Figure 1.
Figure 1.

Illustration of interpretation of evidence for chimerism. The histogram shows the frequency of relative intensity values for allele 1 using only hair-derived DNA from the combined Holstein and Jersey populations for 1 SNP, Hapmap51593-BTA-42524. The relative intensity values cluster for the 3 genotypes, TT, CT, and CC. Solid blue lines depict the range of relative intensity values observed for each genotype. Allele 1 (allele 2) homozygotes could logically have relative intensity scores as great as 1 (as low as 0) for allele 1, thus the maximum (minimum) acceptable value for relative frequency of allele 1 (allele 2) was extended to 1 (0) (gray line). Representative chimeric (32382) and nonchimeric (32383) twins are indicated by red squares. Blood-derived DNA relative intensity value for 32382 is inconsistent with its hair-derived DNA genotype of TC, indicating chimerism. In contrast, blood-derived relative intensity value for 32383 is consistent with its hair-derived DNA genotype of TT, and its classification was nonchimeric.

 


Figure 2.
Figure 2.

Distribution of genotype data by relative intensity value. Jersey and Holstein breeds were combined for 17 SNP, as differences in mean relative intensity between breeds for each genotype were not significant (P > 0.05).
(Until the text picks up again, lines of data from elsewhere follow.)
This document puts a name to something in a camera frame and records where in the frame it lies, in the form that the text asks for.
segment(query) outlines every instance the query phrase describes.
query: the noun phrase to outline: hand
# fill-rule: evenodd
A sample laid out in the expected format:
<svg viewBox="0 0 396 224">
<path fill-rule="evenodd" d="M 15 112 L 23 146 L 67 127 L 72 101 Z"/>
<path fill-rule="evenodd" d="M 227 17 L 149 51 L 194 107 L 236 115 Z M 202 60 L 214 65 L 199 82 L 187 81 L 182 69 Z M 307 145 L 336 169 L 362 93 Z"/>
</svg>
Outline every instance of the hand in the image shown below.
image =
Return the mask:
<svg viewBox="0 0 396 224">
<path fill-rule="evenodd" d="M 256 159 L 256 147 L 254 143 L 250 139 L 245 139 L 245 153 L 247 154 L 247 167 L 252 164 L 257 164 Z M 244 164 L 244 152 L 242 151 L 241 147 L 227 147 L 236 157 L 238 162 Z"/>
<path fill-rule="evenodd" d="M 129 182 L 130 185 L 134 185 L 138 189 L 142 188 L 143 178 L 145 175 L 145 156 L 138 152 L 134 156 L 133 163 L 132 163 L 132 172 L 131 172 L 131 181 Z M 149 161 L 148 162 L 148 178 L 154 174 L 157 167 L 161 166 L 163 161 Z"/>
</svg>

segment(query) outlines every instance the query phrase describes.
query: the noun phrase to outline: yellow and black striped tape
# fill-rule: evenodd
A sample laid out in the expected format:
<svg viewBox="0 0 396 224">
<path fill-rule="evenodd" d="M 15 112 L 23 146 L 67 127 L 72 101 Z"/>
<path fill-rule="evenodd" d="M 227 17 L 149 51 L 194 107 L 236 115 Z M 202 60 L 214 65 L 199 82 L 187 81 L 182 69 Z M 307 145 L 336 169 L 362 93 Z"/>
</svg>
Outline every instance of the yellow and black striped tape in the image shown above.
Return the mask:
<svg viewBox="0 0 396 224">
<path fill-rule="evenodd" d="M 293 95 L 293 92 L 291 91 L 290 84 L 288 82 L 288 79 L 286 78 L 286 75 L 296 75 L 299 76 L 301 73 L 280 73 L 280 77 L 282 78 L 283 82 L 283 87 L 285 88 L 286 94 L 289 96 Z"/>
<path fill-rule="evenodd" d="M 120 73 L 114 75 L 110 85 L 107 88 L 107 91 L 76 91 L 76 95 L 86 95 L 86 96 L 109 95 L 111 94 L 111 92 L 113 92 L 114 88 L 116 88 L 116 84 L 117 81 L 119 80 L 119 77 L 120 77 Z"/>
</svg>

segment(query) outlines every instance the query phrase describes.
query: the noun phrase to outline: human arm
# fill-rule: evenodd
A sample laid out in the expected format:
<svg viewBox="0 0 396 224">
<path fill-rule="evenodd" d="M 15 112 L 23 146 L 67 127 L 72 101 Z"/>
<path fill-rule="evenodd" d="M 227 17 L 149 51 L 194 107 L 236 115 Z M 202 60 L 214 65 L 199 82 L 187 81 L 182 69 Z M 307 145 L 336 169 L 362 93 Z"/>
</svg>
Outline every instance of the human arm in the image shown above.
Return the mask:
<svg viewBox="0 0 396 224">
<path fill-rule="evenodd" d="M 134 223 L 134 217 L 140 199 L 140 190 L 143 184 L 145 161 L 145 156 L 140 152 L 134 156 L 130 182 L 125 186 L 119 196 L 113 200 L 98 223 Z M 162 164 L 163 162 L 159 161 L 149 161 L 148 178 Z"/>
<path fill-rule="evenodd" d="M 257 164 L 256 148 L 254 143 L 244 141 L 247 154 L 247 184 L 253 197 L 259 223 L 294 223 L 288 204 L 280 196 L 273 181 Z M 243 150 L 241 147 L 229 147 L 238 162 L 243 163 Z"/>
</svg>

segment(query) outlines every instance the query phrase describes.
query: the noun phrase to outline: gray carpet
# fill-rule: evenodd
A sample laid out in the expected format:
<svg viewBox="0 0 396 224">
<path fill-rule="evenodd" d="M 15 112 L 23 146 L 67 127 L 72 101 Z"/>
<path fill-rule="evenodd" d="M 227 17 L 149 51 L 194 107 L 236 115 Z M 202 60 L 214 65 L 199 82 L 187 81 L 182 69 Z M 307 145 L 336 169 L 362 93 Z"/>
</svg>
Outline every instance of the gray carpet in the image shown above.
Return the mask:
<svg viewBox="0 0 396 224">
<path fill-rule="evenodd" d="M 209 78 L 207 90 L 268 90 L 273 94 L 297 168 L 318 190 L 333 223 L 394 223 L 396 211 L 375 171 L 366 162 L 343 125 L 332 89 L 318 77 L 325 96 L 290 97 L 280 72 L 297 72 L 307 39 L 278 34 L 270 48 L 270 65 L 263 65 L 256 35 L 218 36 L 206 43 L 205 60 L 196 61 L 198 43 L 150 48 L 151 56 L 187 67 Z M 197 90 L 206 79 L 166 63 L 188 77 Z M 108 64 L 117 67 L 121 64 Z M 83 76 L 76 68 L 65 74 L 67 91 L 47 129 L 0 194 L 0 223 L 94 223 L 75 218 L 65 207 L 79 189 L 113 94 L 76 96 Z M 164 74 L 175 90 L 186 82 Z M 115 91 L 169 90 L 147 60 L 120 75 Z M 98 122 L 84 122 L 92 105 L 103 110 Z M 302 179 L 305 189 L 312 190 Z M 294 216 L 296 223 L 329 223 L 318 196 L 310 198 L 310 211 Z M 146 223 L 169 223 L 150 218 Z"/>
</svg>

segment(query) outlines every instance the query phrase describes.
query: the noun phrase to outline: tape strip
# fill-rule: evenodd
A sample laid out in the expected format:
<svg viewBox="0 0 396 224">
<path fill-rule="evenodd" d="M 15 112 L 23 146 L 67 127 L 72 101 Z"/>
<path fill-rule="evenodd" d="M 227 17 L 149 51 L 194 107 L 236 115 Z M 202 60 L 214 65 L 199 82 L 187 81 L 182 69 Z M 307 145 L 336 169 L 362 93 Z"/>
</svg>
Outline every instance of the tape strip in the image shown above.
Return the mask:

Distribution differed (P < 0.05) for 2 SNP (ARS-BFGL-NGS-89490 and BTB-01133499), and they were not combined (depicted separately). The x axis indicates the hair-derived DNA relative intensity value, and the y axis is the percentage of samples with a given relative intensity value. SNP BTB-00921095 was discarded as no heterozygote genotypes were observed, suggesting assay failure.

 


Figure 3.
Figure 3.

Distribution of the number of SNP that are informative across twinsets. The 10 twinsets that have 0 informative SNP correspond to 3 Jersey and 7 Holstein twinsets presumed to be monozygotic. The number of informative SNP per twinset ranges from 2 to 17 out of a possible 19.

 


Figure 4.
Figure 4.

Distribution of percentage of informative SNP determined to be chimeric for each dizygotic twin for the Holstein and Jersey populations combined. Chimerism was determined using the relative intensity value for allele 1 derived from genotyping blood-derived DNA in comparison.

 


Figure 5.
Figure 5.

Relationship between the proportions of co-twin influences between members of a twinset. Each point represents a twinset, with the x axis corresponding to the twin with greater leukochimerism and the y axis corresponding to the twin with lesser leukochimerism. An arbitrary threshold (45% co-twin influence in the twin with greater leukochimerism) was used to divide the data into low (black diamonds) and high (blue circles) relative levels of leukochimerism. Twinsets with lesser leukochimerism did not exhibit a significant (P > 0.05) relationship between co-twin influences in members of the twinset (solid black line). In contrast, twinsets with greater leukochimerism had a strong inverse relationship between co-twin influences for members of the twinset (P < 0.001; solid blue line).